#### [Work instructions]
Retype the following data exactly, but leave its pictures out.
—————
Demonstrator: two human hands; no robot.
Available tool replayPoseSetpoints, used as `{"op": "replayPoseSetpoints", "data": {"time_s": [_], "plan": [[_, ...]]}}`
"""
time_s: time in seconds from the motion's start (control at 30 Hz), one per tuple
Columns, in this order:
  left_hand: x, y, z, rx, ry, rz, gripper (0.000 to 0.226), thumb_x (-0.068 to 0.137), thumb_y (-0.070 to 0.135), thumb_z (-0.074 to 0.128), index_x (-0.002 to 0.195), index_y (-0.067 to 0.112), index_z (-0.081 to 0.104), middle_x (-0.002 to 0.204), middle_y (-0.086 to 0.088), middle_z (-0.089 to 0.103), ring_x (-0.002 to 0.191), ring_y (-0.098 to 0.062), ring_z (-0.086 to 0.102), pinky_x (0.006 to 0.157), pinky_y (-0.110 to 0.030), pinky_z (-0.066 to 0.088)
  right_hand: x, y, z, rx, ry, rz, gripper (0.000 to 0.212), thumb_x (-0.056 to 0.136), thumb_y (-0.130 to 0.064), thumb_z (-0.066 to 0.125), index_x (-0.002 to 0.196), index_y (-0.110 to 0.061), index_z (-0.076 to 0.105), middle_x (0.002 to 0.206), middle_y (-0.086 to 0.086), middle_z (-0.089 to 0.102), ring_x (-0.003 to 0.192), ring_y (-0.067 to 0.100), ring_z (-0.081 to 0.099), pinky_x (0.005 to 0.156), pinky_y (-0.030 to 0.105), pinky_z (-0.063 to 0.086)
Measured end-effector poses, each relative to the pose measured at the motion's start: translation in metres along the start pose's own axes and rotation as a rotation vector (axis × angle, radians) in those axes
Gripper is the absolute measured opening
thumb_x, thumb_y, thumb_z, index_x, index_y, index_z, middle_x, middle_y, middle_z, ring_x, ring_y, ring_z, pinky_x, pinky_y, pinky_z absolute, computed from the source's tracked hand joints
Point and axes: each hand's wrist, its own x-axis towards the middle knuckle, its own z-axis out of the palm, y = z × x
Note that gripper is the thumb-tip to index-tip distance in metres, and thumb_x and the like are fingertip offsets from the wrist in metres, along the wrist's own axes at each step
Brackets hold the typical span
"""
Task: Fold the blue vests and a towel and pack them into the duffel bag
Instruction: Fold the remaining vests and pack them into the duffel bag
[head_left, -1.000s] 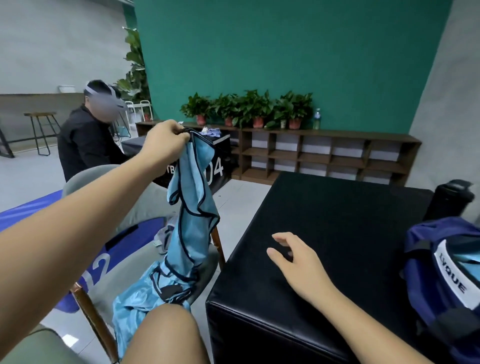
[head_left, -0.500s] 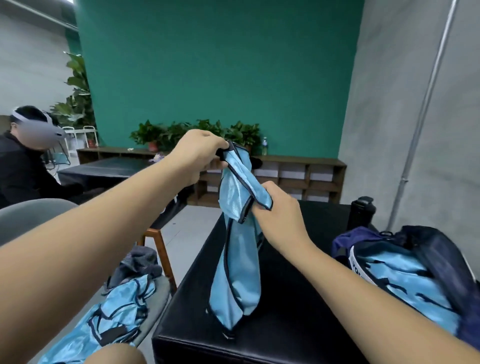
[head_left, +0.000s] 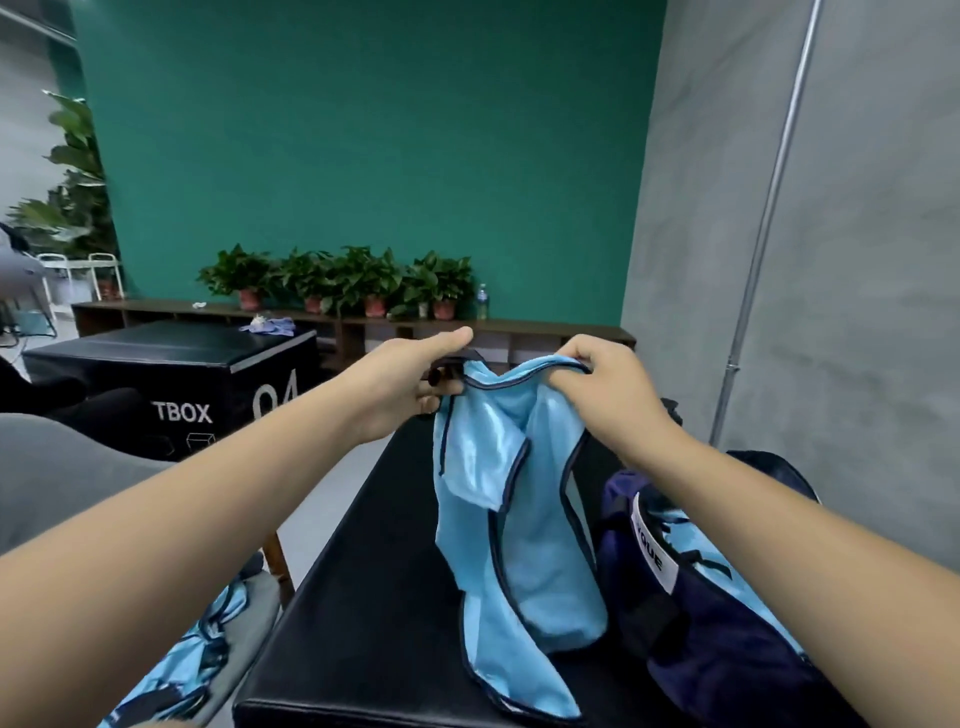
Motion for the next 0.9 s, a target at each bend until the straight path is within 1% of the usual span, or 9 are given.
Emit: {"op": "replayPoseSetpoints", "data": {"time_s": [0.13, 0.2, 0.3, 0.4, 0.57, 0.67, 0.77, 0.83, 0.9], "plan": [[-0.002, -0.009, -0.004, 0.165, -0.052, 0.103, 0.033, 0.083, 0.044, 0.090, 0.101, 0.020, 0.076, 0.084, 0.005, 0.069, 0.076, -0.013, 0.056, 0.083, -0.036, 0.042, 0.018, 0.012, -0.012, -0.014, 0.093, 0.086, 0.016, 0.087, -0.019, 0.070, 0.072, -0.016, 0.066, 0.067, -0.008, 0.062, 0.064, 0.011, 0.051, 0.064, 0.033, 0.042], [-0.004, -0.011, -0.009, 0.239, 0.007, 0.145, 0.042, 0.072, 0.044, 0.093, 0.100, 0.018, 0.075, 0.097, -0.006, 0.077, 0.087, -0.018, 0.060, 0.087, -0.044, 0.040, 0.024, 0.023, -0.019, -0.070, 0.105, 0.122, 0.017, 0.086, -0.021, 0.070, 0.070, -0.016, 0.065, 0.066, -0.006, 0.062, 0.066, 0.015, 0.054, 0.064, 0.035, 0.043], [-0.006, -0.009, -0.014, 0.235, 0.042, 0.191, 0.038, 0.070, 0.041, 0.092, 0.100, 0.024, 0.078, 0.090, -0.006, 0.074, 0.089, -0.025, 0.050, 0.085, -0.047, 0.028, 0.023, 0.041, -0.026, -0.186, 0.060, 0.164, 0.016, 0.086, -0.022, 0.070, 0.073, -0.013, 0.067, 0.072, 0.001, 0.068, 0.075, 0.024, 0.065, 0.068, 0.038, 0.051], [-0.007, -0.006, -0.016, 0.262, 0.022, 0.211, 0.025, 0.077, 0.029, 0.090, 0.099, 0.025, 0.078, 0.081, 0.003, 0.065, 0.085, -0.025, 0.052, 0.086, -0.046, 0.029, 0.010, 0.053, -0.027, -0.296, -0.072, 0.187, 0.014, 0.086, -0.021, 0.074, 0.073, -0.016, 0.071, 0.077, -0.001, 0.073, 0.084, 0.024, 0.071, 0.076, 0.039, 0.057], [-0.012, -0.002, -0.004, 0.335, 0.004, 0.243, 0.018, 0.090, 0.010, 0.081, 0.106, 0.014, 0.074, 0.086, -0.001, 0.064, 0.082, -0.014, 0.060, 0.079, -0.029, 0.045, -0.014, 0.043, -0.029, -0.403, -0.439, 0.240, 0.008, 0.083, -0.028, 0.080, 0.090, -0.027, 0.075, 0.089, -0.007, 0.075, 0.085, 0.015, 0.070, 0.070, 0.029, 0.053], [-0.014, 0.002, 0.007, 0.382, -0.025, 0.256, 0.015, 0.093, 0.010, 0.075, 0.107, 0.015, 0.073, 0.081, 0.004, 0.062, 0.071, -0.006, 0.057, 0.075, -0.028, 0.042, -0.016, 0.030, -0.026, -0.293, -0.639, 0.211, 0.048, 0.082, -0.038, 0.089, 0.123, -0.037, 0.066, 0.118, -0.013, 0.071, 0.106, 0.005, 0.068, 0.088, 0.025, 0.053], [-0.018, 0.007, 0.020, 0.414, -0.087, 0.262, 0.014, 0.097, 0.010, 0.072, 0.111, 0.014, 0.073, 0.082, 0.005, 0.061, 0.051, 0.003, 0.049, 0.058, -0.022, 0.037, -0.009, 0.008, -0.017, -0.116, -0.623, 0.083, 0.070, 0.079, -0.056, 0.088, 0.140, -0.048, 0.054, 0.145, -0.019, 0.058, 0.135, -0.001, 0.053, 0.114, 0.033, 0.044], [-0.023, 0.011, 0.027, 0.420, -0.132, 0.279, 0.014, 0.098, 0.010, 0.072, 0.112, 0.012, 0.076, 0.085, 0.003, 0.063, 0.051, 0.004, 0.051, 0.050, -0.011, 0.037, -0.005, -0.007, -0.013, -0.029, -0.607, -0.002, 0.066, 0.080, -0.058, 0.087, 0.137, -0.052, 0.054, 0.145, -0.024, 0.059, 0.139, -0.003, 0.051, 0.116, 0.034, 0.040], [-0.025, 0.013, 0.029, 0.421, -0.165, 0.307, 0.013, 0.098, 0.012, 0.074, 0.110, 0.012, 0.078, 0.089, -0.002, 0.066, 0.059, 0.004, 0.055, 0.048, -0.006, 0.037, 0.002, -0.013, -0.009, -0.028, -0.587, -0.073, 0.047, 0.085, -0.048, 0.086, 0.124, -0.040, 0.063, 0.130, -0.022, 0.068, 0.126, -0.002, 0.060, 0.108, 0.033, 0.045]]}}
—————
#### [Answer]
Demonstrator: two human hands; no robot.
Available tool replayPoseSetpoints, used as `{"op": "replayPoseSetpoints", "data": {"time_s": [_], "plan": [[_, ...]]}}`
"""
time_s: time in seconds from the motion's start (control at 30 Hz), one per tuple
Columns, in this order:
  left_hand: x, y, z, rx, ry, rz, gripper (0.000 to 0.226), thumb_x (-0.068 to 0.137), thumb_y (-0.070 to 0.135), thumb_z (-0.074 to 0.128), index_x (-0.002 to 0.195), index_y (-0.067 to 0.112), index_z (-0.081 to 0.104), middle_x (-0.002 to 0.204), middle_y (-0.086 to 0.088), middle_z (-0.089 to 0.103), ring_x (-0.002 to 0.191), ring_y (-0.098 to 0.062), ring_z (-0.086 to 0.102), pinky_x (0.006 to 0.157), pinky_y (-0.110 to 0.030), pinky_z (-0.066 to 0.088)
  right_hand: x, y, z, rx, ry, rz, gripper (0.000 to 0.212), thumb_x (-0.056 to 0.136), thumb_y (-0.130 to 0.064), thumb_z (-0.066 to 0.125), index_x (-0.002 to 0.196), index_y (-0.110 to 0.061), index_z (-0.076 to 0.105), middle_x (0.002 to 0.206), middle_y (-0.086 to 0.086), middle_z (-0.089 to 0.102), ring_x (-0.003 to 0.192), ring_y (-0.067 to 0.100), ring_z (-0.081 to 0.099), pinky_x (0.005 to 0.156), pinky_y (-0.030 to 0.105), pinky_z (-0.063 to 0.086)
Measured end-effector poses, each relative to the pose measured at the motion's start: translation in metres along the start pose's own axes and rotation as a rotation vector (axis × angle, radians) in those axes
Gripper is the absolute measured opening
thumb_x, thumb_y, thumb_z, index_x, index_y, index_z, middle_x, middle_y, middle_z, ring_x, ring_y, ring_z, pinky_x, pinky_y, pinky_z absolute, computed from the source's tracked hand joints
Point and axes: each hand's wrist, its own x-axis towards the middle knuckle, its own z-axis out of the palm, y = z × x
Note that gripper is the thumb-tip to index-tip distance in metres, and thumb_x and the like are fingertip offsets from the wrist in metres, along the wrist's own axes at each step
Brackets hold the typical span
"""
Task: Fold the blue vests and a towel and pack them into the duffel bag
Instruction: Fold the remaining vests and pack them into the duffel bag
[head_left, -1.000s] 
[head_left, -0.500s] 
[head_left, +0.000s] 
Motion for the next 0.9 s, a target at each bend until the straight path is within 1% of the usual span, or 9 are given.
Emit: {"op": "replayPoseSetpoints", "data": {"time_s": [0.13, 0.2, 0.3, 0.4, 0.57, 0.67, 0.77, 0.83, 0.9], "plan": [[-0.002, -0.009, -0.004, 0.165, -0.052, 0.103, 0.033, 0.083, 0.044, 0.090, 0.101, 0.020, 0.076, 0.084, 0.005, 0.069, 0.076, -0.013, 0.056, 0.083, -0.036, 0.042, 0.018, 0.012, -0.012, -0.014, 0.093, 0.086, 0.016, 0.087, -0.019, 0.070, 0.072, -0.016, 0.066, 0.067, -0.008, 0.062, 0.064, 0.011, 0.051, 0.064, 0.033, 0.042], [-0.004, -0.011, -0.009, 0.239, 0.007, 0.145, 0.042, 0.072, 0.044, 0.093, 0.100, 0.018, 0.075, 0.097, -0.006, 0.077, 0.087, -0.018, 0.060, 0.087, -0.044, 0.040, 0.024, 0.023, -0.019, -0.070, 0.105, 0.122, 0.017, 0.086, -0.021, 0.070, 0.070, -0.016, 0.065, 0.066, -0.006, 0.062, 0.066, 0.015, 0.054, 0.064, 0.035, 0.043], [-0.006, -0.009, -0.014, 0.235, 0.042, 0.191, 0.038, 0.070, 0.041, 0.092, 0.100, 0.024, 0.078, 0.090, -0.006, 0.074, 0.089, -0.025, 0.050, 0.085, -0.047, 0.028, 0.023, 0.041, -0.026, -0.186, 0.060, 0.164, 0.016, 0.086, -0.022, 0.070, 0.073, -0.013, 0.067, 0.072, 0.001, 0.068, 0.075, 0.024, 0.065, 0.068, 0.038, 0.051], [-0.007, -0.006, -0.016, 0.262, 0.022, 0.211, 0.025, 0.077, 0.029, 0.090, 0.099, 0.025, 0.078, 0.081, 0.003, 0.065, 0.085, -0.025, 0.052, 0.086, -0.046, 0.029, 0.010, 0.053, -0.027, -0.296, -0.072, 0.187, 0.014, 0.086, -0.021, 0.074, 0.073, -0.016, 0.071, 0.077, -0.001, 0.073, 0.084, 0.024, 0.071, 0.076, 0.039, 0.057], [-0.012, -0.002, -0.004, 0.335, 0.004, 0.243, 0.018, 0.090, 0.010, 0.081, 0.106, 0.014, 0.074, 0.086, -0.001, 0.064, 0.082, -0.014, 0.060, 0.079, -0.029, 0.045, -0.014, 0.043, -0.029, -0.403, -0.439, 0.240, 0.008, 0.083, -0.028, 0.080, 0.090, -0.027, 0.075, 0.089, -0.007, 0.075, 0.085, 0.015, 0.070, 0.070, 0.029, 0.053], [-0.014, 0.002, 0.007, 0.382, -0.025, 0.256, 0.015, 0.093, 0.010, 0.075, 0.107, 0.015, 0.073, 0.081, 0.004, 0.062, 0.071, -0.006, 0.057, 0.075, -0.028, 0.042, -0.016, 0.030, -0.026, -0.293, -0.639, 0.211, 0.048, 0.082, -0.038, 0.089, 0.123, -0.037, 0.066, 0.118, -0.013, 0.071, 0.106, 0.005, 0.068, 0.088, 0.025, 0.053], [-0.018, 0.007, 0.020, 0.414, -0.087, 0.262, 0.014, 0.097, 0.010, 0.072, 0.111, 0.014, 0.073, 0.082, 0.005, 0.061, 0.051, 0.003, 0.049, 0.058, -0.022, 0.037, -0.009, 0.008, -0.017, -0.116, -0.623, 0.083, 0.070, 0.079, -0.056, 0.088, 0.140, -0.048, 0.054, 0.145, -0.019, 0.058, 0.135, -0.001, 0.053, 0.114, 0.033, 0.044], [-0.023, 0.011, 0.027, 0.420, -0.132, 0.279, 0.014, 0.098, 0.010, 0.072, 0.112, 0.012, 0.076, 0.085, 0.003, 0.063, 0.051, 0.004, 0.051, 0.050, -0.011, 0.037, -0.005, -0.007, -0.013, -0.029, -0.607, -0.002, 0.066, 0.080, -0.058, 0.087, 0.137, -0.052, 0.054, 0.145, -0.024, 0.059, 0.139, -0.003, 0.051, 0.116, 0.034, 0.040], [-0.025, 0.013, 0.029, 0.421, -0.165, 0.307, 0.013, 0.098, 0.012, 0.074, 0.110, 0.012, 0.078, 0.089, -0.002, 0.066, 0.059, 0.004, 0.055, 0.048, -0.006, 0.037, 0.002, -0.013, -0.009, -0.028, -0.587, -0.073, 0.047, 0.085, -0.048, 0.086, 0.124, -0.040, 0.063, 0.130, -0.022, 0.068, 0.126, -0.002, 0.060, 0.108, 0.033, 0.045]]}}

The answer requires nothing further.